The requested output is every line from the one with "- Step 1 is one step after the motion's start" through the last line below, printed exactly.

START Dataset section

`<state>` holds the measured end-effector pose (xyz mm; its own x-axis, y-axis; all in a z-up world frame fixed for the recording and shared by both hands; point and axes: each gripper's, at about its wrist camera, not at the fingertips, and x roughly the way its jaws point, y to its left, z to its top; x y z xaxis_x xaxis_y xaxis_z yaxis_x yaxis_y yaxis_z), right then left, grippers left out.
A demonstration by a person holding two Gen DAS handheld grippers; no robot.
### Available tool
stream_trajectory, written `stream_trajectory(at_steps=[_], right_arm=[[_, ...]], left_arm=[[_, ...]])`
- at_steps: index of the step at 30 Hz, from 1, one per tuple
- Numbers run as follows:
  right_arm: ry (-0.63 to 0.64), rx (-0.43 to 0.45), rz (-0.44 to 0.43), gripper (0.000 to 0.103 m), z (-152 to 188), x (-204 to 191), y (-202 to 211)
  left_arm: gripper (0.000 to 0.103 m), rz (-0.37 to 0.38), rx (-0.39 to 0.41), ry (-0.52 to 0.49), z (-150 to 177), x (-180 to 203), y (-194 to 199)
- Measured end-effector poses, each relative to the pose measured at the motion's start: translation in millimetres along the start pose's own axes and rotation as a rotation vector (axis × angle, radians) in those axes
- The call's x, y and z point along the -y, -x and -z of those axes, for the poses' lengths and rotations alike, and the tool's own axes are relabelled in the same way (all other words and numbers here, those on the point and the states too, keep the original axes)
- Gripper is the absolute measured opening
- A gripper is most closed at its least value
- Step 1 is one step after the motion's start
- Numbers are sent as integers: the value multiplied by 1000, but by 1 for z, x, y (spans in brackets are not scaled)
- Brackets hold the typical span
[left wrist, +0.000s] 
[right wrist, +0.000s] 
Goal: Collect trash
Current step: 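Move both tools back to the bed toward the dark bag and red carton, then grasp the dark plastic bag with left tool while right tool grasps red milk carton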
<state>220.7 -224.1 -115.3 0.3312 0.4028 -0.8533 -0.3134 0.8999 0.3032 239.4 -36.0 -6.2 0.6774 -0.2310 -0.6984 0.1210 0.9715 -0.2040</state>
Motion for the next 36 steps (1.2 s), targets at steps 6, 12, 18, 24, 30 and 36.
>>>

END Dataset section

→ Exercise response
- Step 1 is one step after the motion's start
- Numbers are sent as integers: the value multiplied by 1000, but by 1 for z, x, y (spans in brackets are not scaled)
- Brackets hold the typical span
[left wrist, +0.000s] 
[right wrist, +0.000s] 
Goal: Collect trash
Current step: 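Move both tools back to the bed toward the dark bag and red carton, then grasp the dark plastic bag with left tool while right tool grasps red milk carton
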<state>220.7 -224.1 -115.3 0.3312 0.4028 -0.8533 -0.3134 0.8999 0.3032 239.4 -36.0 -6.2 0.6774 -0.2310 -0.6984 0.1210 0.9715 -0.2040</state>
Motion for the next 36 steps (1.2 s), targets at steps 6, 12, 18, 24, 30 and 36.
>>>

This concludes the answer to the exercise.